We build the distance matrix as inverse to the cloning matrix, not forgetting that it is impossible to divide by zero, then we cluster:

 mat[mat == 0] = 0.001 order = leaves_list(linkage(1 / mat)) 

That's what I love scipy for! One line, but how much is inside! By the way, instead of linkage, you can try another method available . Oh yes, clustering should be hierarchical (see, for example, this article is what it is), because we want to organize the files (the leaves_list function). If you want to play yourself, it is convenient to use a dendrogram to display the resulting hierarchy.

Apply the found order to the file names and matrix:

 mat = mat[numpy.ix_(order, order)] files = [files[i] for i in order] 

art

I am not a specialist in scientific visualization, and I assembled the code on my knee using the good old stackoverflow driven development . First, choose a palette in the gradations of red and white:

 cdict = {'red': ((0.0, 1.0, 1.0), (1.0, 1.0, 1.0)), 'green': ((0.0, 1.0, 1.0), (1.0, 0.0, 0.0)), 'blue': ((0.0, 1.0, 1.0), (1.0, 0.0, 0.0))} reds = LinearSegmentedColormap('Reds', cdict) 

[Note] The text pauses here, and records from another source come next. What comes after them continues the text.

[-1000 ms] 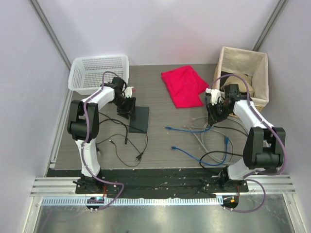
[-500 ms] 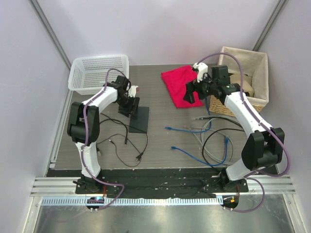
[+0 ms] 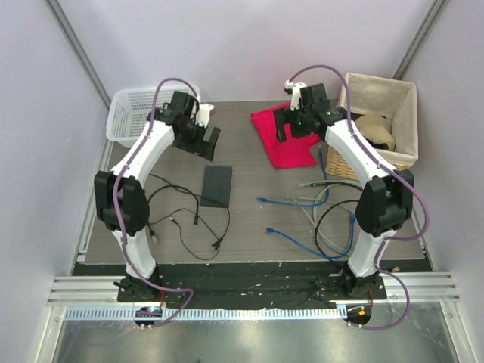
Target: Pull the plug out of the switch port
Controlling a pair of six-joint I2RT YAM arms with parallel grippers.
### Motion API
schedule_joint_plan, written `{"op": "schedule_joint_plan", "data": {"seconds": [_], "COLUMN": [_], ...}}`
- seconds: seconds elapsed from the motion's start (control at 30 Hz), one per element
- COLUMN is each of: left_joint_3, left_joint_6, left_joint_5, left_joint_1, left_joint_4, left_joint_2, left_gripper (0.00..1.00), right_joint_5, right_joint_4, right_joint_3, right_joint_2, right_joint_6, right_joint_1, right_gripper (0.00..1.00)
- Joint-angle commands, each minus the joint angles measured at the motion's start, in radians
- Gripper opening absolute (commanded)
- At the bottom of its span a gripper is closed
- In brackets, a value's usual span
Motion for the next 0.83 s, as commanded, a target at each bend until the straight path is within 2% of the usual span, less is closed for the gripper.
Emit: {"op": "schedule_joint_plan", "data": {"seconds": [0.0, 0.13, 0.2, 0.23, 0.27, 0.33, 0.57, 0.8], "left_joint_3": [0.337, 0.666, 0.679, 0.623, 0.569, 0.454, 0.255, 0.188], "left_joint_6": [0.071, 0.054, 0.022, 0.008, -0.007, -0.042, -0.059, -0.038], "left_joint_5": [-0.056, -0.127, -0.176, -0.191, -0.222, -0.237, -0.167, -0.147], "left_joint_1": [0.007, 0.021, 0.028, 0.028, 0.03, 0.028, 0.017, -0.012], "left_joint_4": [-0.178, -0.262, -0.196, -0.164, -0.091, -0.056, -0.092, -0.089], "left_joint_2": [-0.028, 0.05, 0.037, 0.02, -0.02, -0.04, -0.054, -0.042], "left_gripper": [1.0, 1.0, 1.0, 1.0, 1.0, 1.0, 1.0, 1.0], "right_joint_5": [0.199, 0.221, 0.244, 0.248, 0.261, 0.27, 0.302, 0.293], "right_joint_4": [-0.076, -0.101, -0.083, -0.063, -0.057, -0.054, -0.037, -0.034], "right_joint_3": [0.24, 0.581, 0.648, 0.671, 0.667, 0.607, 0.286, 0.239], "right_joint_2": [0.078, 0.158, 0.179, 0.183, 0.18, 0.166, 0.083, 0.112], "right_joint_6": [0.113, 0.155, 0.162, 0.169, 0.169, 0.173, 0.164, 0.161], "right_joint_1": [0.021, 0.041, 0.044, 0.044, 0.044, 0.046, 0.065, 0.082], "right_gripper": [1.0, 1.0, 1.0, 1.0, 1.0, 1.0, 1.0, 1.0]}}
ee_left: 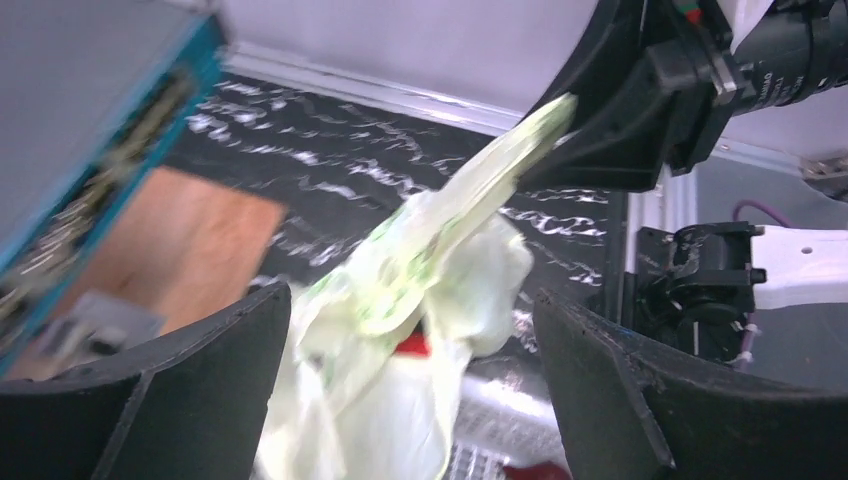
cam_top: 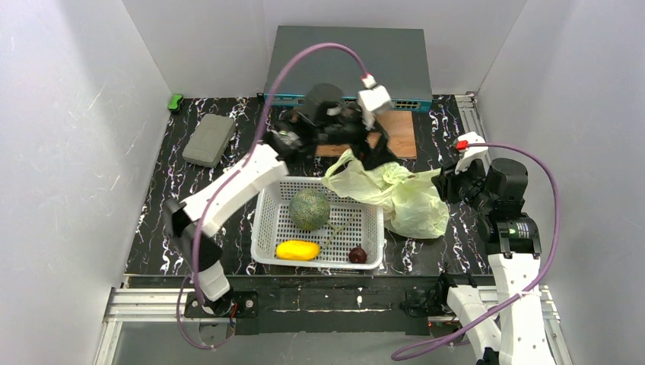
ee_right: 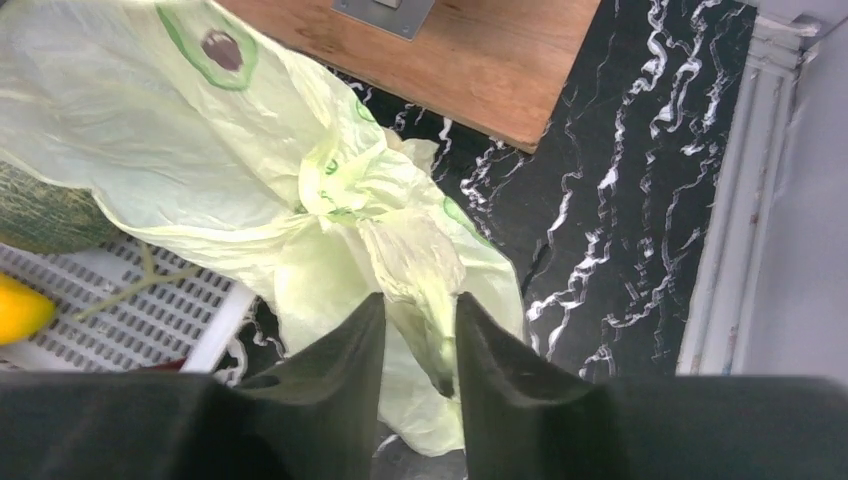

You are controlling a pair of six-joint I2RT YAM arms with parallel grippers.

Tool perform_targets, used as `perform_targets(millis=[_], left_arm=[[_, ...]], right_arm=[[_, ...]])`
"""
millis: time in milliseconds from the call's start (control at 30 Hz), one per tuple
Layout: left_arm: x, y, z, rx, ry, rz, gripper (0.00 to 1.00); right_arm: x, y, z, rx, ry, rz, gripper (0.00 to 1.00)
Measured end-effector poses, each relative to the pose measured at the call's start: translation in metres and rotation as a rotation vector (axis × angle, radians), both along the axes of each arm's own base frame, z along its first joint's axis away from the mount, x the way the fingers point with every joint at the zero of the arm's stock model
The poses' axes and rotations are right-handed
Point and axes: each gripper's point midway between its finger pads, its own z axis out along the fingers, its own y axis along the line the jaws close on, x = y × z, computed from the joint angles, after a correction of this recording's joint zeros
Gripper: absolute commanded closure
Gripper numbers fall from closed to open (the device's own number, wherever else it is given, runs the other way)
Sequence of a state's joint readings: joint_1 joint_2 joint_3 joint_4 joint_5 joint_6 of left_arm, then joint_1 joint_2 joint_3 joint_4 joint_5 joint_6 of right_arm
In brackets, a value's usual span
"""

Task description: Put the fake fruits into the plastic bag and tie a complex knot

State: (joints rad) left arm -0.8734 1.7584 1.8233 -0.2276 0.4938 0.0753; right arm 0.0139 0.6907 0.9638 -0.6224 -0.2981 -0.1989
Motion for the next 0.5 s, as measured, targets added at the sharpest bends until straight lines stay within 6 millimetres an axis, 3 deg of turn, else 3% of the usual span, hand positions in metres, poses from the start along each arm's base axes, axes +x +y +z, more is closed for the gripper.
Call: perform_targets(millis=[100, 167, 200, 267, 367, 500], left_arm=[[0.013, 0.058, 0.034, 0.008, -0.032, 0.111, 0.13], [0.017, 0.096, 0.045, 0.027, -0.047, 0.184, 0.15], [0.019, 0.12, 0.047, 0.048, -0.054, 0.234, 0.15], [0.013, 0.146, 0.045, 0.08, -0.052, 0.28, 0.16], [0.0, 0.163, 0.03, 0.142, -0.02, 0.291, 0.16], [-0.001, 0.162, 0.001, 0.22, 0.05, 0.282, 0.16]], right_arm=[[-0.002, 0.001, 0.001, 0.008, 0.0, 0.001, 0.2], [-0.004, 0.002, 0.006, 0.009, -0.008, 0.005, 0.04], [-0.005, 0.002, 0.011, 0.014, -0.013, 0.008, 0.02], [-0.006, 0.003, 0.022, 0.016, -0.029, 0.011, 0.02], [-0.009, 0.004, 0.05, 0.023, -0.076, 0.014, 0.02], [-0.018, 0.01, 0.087, 0.037, -0.146, 0.051, 0.02]])
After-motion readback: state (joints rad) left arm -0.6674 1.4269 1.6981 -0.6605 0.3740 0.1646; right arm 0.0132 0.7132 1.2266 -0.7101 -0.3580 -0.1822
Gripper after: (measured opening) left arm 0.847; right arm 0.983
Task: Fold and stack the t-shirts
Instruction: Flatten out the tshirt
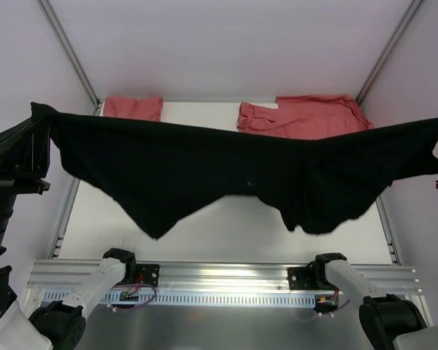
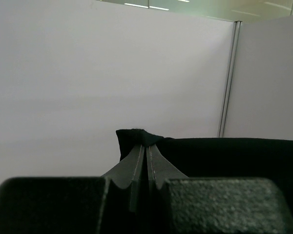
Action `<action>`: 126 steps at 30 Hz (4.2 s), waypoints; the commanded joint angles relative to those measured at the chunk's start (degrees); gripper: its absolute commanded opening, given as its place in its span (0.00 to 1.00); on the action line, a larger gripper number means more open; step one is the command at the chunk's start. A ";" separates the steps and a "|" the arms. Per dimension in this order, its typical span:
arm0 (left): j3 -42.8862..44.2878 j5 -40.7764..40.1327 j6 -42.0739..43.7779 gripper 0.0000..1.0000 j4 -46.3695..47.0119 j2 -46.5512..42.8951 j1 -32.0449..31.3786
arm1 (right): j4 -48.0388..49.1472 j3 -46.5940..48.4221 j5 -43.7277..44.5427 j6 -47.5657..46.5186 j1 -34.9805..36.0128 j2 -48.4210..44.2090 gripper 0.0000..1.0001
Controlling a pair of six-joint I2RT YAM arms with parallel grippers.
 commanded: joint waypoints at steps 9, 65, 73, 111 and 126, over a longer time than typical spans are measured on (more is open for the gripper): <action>3.58 -1.32 0.82 0.00 1.66 5.06 0.32 | 4.30 3.22 1.28 0.50 -0.41 6.91 0.00; -42.27 -10.91 -6.43 0.99 18.72 37.97 4.72 | 16.21 -40.26 -18.81 7.87 1.42 44.44 1.00; -57.76 -6.23 -11.57 0.99 13.05 25.29 3.57 | 10.81 -52.04 -25.70 10.68 16.61 47.43 0.99; -43.94 -34.19 -13.49 0.99 -28.47 67.04 -4.16 | 7.11 -48.80 -24.03 13.15 16.56 30.91 0.99; -54.51 -29.18 -22.64 0.99 -38.41 58.51 -11.37 | 8.70 -51.87 -26.49 12.45 13.39 26.78 0.99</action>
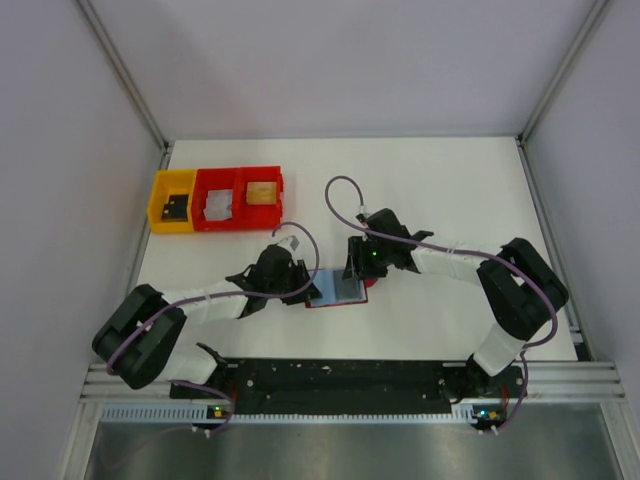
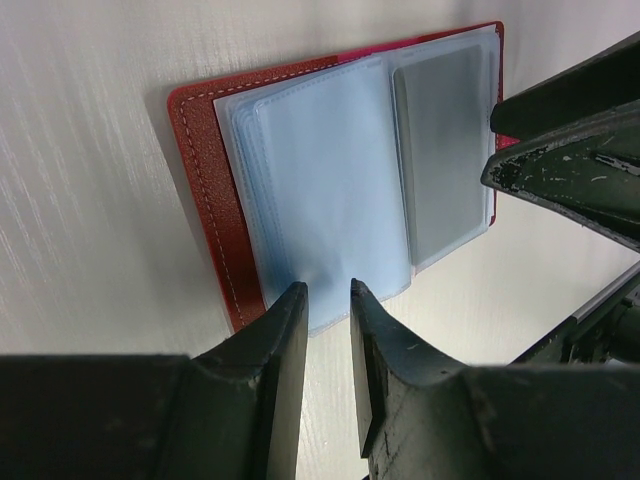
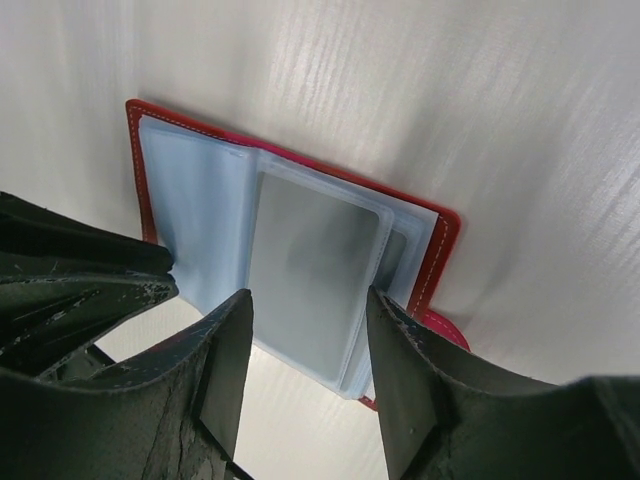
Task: Take the credit cards out of the card holder
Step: Remove the credit card from the card holder.
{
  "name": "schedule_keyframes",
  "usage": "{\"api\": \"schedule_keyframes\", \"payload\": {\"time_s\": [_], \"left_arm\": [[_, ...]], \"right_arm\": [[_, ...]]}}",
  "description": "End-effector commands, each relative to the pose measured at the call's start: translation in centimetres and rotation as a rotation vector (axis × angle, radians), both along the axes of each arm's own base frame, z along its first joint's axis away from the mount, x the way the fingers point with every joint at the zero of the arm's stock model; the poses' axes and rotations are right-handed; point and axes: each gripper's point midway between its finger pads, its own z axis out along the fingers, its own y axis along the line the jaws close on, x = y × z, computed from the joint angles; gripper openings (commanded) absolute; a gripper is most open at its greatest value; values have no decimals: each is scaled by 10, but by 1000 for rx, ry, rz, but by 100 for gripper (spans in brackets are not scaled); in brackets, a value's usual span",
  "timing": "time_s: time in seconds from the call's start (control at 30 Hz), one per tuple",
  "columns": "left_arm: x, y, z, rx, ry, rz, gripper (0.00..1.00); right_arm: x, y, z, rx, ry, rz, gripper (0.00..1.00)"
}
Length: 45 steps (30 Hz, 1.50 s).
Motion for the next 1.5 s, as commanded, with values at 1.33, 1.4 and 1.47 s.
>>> {"api": "schedule_keyframes", "payload": {"time_s": [1.33,1.4,1.47], "left_arm": [[-1,9,-1,77,-6,-21,29],[-3,16,-3,111,3,-18,29],[-4,19,-3,130,3,-21,29]], "right_arm": [[9,4,22,-9,-34,3,41],[7,-1,20,-41,-36,-1,41],[7,-3,18,-56,-32,-7,41]]}}
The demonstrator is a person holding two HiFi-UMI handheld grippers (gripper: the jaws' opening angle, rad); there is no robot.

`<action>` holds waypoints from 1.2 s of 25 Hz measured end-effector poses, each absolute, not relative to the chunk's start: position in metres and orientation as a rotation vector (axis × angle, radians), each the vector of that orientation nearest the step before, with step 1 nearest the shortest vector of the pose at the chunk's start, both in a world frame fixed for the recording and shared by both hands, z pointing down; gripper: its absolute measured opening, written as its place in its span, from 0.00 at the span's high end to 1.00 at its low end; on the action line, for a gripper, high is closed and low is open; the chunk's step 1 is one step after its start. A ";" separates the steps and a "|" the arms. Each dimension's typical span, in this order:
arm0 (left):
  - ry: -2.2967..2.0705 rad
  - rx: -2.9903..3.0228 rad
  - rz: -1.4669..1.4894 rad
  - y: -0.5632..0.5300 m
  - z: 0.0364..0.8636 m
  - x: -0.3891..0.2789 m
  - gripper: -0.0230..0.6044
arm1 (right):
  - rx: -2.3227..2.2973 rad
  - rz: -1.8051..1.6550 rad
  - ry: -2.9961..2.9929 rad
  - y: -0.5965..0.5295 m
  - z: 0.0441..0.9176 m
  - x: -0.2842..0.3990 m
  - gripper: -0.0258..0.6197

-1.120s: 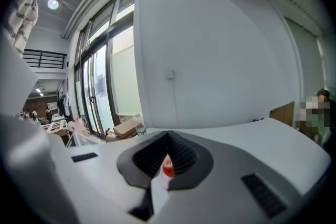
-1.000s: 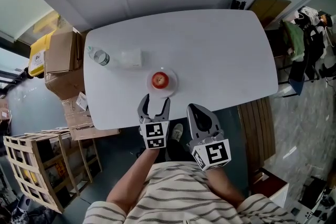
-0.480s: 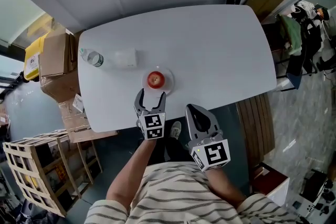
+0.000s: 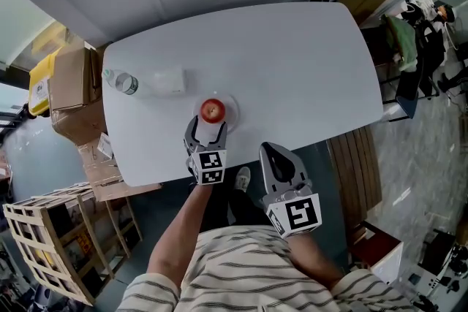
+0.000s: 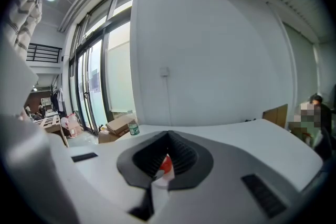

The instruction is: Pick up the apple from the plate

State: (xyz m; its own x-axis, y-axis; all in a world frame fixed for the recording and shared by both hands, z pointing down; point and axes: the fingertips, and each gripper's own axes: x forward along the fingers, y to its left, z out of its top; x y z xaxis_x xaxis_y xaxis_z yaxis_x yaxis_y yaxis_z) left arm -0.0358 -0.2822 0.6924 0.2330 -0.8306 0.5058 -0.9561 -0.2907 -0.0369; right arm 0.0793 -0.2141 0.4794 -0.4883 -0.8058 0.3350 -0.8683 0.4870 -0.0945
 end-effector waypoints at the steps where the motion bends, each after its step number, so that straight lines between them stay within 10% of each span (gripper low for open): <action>1: -1.664 2.236 0.644 -0.283 0.694 -0.035 0.43 | 1.432 0.369 -2.487 -0.214 0.479 0.080 0.96; 30: -1.577 2.241 0.611 -0.293 0.699 -0.039 0.44 | 1.450 0.398 -2.472 -0.218 0.484 0.081 0.96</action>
State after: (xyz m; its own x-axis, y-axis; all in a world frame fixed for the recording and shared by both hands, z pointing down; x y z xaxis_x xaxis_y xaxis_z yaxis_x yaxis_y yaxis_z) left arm -0.0387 -0.2930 0.6986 0.2942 -0.8007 0.5218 -0.9434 -0.3308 0.0242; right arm 0.0806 -0.2181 0.4841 -0.4750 -0.8093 0.3456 -0.8769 0.4683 -0.1087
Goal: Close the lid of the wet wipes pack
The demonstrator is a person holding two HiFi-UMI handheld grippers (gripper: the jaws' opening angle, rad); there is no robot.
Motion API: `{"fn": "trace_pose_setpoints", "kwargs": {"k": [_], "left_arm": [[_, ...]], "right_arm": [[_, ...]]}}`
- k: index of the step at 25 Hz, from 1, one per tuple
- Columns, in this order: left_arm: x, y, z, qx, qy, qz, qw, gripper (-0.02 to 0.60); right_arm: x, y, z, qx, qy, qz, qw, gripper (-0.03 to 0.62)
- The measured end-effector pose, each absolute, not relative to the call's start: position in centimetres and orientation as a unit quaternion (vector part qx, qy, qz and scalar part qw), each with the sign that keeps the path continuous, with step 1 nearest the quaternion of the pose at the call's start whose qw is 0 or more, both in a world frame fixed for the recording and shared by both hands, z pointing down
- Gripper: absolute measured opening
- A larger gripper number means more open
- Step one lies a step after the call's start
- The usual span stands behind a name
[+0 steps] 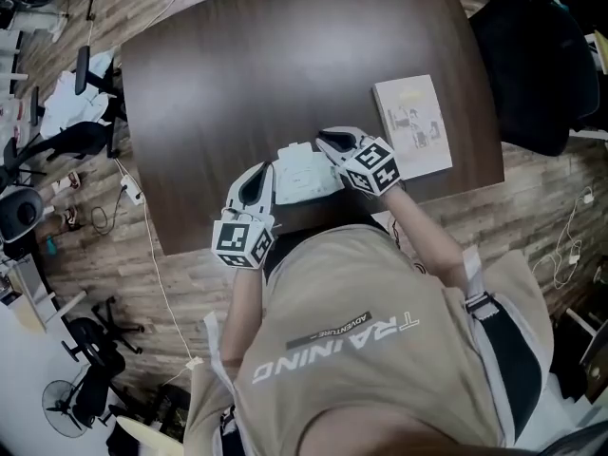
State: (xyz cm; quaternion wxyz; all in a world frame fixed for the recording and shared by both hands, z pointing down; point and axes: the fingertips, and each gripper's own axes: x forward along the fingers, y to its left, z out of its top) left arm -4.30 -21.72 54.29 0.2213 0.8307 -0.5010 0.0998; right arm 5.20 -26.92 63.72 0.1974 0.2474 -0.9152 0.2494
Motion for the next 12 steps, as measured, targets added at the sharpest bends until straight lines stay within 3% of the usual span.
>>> {"fn": "trace_pose_setpoints", "kwargs": {"k": [9, 12], "left_arm": [[-6.4, -21.3, 55.5, 0.815, -0.517, 0.085, 0.250, 0.005], [-6.4, -21.0, 55.3, 0.814, -0.518, 0.079, 0.251, 0.005]], "right_arm": [[2.3, -27.2, 68.5, 0.191, -0.889, 0.321, 0.264, 0.020], [1.5, -26.5, 69.9, 0.165, -0.881, 0.327, 0.298, 0.118]]}}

You can choose any other from the matplotlib.cm collection. Next, create a shape and axis and polish them with a file for a long time:

 fig = pyplot.figure() ax = fig.add_subplot(111) ax.pcolor(mat, cmap=reds) # uncomment the following to remove the frame around the map # ax.set_frame_on(False) ax.set_xlim((0, len(files))) ax.set_ylim((0, len(files))) ax.set_xticks(numpy.arange(len(files)) + 0.5, minor=False) ax.set_yticks(numpy.arange(len(files)) + 0.5, minor=False) ax.invert_yaxis() ax.xaxis.tick_top() ax.set_xticklabels([os.path.basename(f) for f in files], minor=False, rotation=90) ax.set_yticklabels([os.path.basename(f) for f in files], minor=False) ax.grid(False) ax.set_aspect(1) for t in ax.xaxis.get_major_ticks(): t.tick1On = False t.tick2On = False for t in ax.yaxis.get_major_ticks(): t.tick1On = False t.tick2On = False 

As you can see, the file names are taken basic, without a path, because otherwise for branchy projects will not fit in the drawing area. Ok, very little remains: set an adequate size and actually render:

 fig_size = 16 * len(files) / 55 fig.set_size_inches(fig_size, fig_size) pyplot.savefig(sys.argv[2], bbox_inches='tight', transparent=False, dpi=100, pad_inches=0.1) 

The size is matched to the eye so that the file names do not stick together. The file format is determined by its extension automatically, at a minimum, cairo supports png and svg.

Testing


For the demonstration, I took three open projects: tornado, matplotlib and twisted. Tests were excluded from the analysis. By the way, KDPV - the upper left corner of twisted.


tornado


matplotlib


twisted

As you can see, all projects have a main diagonal, i.e. most often files copy themselves. Perhaps this is due to the peculiarities of the language, perhaps the lack of macros. Nevertheless, bright red dots deserve close attention and are candidates for refactoring - proved by our own projects.

I will be glad to comments and corrections, thank you for your attention.